Google - the Netscape of 2003?

I love Google. I love Google so much that I have the IE toolbar, and the toolbar for the start bar (I guess Google is calling it the Deskbar).

I use Google News as a poor man's Factiva and Nexis, and I use Google as a poor man's Lexis.

On that note, I wonder what the Google strategy is right now. Yesterday, in Dan Gillmor's blog, Dan posted Bill Gates unequiovacle denial of any Microsoft acquisition offer to Google, which is, oh, about a 180 degree difference from the New York Times story that has some sources talk about how Google was approached by MSFT about an acquisition. Gillmor's blog column also ran in the paper, but without the thought provoking comments.

When the NYT story came out, I called up a few of my friends / PR colleagues and got their opinion of the article - was this a Google PR move to bolster the IPO and the $15B valuation? Was this a VC PR move, to get their money out of the company? We came down that it was a PR stunt, that MSFT would rather kill than buy (remember Netscape, kiddies?) and my position was that the hype was back, that the overvaluation of Google might be part II of the VC community trying to restart the bubble, and once again, the investors are going to lose.

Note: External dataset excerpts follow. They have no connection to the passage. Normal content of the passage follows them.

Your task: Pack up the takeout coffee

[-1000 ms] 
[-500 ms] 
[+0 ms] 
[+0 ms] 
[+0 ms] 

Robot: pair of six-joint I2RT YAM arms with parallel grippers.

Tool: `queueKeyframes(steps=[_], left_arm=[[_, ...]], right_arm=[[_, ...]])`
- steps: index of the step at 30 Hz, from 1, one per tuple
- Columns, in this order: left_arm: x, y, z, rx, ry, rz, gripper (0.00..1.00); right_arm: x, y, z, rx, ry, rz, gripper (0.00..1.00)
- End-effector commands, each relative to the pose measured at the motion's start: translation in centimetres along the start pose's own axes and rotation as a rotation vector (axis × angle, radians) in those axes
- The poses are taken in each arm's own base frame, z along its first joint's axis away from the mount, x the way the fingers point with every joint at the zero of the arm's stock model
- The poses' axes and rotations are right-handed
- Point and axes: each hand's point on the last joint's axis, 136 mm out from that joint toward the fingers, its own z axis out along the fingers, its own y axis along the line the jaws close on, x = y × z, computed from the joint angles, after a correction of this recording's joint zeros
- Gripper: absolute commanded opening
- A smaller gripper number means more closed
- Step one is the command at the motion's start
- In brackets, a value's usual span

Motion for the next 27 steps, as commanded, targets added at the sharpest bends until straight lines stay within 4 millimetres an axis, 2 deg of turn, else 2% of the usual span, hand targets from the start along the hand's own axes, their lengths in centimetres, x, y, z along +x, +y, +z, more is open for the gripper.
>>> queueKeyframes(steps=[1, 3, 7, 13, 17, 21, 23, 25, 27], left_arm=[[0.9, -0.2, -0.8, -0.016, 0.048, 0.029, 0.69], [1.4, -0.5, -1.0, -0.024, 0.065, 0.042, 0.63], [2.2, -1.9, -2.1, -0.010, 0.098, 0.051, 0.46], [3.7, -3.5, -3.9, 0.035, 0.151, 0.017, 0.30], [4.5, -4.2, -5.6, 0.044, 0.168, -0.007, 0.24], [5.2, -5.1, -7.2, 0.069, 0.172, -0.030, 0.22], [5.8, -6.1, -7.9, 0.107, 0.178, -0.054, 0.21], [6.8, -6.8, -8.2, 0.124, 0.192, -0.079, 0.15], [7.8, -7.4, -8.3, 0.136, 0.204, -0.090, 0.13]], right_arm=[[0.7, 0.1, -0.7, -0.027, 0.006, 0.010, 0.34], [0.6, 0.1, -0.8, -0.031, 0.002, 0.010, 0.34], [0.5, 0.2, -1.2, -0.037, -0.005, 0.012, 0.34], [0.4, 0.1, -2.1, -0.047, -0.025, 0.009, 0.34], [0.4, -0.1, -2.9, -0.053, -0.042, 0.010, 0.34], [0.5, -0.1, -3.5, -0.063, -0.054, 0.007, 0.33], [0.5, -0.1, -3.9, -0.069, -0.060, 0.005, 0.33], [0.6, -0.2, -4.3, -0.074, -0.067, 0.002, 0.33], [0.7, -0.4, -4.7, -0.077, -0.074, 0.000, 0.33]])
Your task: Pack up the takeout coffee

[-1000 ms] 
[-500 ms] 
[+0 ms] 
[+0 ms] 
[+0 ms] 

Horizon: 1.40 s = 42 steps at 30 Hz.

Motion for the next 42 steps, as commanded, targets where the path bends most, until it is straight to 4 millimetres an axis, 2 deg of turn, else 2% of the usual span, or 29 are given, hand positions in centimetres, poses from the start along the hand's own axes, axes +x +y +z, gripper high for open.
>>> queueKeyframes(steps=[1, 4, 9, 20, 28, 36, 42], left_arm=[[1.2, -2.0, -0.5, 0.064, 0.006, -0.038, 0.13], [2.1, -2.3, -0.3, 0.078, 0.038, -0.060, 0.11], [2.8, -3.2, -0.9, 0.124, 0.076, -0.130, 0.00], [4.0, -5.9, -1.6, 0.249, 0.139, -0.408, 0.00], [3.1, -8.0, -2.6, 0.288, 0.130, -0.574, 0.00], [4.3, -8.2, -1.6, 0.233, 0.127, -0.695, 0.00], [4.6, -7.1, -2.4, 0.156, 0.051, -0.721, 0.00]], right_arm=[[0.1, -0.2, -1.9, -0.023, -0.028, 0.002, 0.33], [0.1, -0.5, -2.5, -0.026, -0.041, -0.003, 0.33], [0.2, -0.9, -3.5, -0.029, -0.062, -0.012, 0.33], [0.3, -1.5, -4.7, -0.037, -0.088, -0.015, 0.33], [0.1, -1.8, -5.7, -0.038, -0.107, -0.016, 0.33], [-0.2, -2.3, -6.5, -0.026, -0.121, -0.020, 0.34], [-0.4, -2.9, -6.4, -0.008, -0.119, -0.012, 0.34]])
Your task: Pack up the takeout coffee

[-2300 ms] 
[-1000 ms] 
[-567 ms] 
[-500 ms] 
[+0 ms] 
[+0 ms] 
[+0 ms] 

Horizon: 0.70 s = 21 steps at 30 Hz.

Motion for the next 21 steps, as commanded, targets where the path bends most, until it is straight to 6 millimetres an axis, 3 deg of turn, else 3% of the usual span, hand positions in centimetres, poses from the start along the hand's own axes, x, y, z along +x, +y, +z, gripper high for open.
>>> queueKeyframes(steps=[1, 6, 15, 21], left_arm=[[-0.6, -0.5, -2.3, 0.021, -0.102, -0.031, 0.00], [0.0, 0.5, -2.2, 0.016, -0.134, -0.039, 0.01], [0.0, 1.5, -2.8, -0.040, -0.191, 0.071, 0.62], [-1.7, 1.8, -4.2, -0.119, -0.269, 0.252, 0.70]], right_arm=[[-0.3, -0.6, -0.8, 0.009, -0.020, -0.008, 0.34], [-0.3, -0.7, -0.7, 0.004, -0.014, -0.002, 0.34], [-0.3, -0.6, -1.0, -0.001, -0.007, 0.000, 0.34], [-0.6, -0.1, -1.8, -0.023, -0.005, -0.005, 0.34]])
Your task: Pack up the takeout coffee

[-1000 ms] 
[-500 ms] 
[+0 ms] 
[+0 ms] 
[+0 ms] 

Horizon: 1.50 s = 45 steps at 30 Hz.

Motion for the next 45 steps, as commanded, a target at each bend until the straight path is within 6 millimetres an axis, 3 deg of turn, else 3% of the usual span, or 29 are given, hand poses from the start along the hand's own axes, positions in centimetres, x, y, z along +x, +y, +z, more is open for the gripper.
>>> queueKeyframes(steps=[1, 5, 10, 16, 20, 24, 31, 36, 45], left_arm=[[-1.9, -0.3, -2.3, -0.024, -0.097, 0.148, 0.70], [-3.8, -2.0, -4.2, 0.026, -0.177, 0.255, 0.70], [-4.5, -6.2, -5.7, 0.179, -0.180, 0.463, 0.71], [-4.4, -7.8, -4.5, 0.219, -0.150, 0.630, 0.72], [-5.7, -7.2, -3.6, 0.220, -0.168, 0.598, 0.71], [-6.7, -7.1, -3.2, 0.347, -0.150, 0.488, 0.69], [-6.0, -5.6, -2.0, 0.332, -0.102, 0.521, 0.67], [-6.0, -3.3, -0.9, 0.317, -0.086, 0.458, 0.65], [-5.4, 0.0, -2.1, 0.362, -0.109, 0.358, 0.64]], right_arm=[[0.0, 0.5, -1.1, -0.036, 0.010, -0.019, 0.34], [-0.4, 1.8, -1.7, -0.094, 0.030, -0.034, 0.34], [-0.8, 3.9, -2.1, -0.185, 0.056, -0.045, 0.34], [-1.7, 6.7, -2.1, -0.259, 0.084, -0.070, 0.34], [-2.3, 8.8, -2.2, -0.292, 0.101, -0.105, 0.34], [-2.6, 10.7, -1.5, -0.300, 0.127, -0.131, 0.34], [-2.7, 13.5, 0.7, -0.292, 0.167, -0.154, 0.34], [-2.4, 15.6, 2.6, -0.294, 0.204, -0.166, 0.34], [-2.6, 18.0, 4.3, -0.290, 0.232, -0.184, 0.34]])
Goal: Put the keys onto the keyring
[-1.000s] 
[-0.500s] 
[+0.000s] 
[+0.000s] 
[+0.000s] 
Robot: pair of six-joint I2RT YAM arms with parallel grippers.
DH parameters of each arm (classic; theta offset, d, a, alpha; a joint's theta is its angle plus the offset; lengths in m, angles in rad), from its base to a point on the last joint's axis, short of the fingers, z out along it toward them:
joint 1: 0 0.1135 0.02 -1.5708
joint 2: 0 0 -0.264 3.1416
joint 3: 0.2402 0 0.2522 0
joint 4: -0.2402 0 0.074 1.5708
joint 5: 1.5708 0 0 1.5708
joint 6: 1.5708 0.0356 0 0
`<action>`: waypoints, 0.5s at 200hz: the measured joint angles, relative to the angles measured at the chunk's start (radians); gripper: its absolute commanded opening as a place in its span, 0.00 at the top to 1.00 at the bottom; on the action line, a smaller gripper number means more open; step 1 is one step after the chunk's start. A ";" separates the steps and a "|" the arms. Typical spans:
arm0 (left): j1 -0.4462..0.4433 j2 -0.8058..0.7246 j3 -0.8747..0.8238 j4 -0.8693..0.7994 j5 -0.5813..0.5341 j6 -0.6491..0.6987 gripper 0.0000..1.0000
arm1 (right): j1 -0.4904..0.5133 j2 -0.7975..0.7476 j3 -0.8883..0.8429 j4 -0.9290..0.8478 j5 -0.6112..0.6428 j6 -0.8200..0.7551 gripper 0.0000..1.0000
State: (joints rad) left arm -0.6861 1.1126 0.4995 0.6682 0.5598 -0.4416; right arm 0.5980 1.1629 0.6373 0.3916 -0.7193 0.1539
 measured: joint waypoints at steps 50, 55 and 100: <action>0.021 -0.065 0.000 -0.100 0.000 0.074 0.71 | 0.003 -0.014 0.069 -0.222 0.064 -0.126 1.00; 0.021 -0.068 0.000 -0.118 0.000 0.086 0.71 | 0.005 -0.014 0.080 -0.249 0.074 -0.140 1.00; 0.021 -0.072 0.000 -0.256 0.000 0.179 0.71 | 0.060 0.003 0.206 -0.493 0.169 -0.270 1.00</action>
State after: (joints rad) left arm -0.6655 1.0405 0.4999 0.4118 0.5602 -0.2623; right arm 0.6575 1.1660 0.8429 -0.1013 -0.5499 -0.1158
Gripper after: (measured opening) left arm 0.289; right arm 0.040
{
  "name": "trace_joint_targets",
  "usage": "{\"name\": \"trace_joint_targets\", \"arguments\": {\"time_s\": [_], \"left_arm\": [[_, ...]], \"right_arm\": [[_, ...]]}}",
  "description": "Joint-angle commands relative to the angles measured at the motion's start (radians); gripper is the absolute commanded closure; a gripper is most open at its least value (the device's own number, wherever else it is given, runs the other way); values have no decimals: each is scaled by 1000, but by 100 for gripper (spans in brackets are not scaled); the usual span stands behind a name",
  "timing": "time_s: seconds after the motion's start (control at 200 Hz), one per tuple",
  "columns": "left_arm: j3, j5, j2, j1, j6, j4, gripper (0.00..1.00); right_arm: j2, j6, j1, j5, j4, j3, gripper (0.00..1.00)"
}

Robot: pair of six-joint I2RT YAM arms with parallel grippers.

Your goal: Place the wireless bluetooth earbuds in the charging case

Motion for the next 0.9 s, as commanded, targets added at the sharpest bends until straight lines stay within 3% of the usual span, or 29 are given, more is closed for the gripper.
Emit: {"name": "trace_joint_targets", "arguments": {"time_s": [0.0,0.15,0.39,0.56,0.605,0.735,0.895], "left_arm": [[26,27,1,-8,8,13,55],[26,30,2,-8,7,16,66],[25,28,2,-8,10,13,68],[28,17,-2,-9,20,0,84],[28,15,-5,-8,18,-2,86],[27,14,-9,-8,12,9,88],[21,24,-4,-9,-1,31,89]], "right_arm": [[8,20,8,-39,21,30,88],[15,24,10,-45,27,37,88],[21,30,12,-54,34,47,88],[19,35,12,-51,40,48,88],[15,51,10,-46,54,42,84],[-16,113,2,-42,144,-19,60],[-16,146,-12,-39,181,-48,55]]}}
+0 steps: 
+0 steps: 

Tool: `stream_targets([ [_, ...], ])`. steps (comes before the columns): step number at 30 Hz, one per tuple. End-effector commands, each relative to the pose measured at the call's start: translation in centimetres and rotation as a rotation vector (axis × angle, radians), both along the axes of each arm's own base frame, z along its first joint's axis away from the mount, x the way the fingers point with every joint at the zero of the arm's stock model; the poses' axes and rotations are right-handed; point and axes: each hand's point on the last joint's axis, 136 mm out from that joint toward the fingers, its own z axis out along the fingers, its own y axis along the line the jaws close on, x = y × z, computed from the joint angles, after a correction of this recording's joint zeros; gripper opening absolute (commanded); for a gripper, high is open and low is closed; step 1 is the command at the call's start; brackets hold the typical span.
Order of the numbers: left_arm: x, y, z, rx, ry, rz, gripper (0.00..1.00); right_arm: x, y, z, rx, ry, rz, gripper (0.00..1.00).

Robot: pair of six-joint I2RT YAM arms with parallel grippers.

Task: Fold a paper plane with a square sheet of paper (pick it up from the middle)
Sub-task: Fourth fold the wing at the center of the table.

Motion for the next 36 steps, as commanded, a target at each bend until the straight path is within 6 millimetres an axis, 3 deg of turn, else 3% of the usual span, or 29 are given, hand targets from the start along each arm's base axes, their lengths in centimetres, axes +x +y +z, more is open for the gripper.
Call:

Either way, though, Google is going to either go public, and make the VCs their money to cash out - plus more - or it's going to stay private and your are going to see a bunch of miffed VCs.

If the public does get fleeced by the Google IPO, I believe that it will set back the tech and Valley recovery by 6 months. That, combined with the hyping of social networking, smells too much like a pipe dream that the Valley is back. I think social networking is a great idea, but is there that massive amount of return that validates the amount of funding being poured into LinkedIn, Friendster, et al? There are some great social networking concepts out there - ones that take it a step beyond - but the market will bear out which sites and services win.

This is BAD for public relations. During the first dot-com boom, the PR people made the Kool Aid and prepped the Dog Food, ate and drank all of it, and got many reporters and investors to buy off on a scam dream. Were some PR people culpable for the dot-com scam? Definitely and I worked with some of them. If PR people continue to hype their clients with complete disregard, then these same PR people should take note of why reporters dislike PR practioners. In public relations, we should not be blind cheerleaders, but the voice of reason, the voice of strategy, the role of devil's advocate that is supposed to keep it real. Or, at least that's how I view PR, and sometimes for better or worse, how I try to work with clients with for POP!

The fact is that Microsoft has its sights set on Google. With the supposed 300 engineers hired for MSN Bot, the announcement of testing the News bot in Europe (hey, that's just like Google News!), Google may be the next Netscape. Yes, Google is a smarter company, and has more of a business model, but if you look at the history of MSFT and Netscape, MSFT did not make an acquisition offer or comment on Netscape.

If a company acts like a dot-com, they'll die like a dot-com.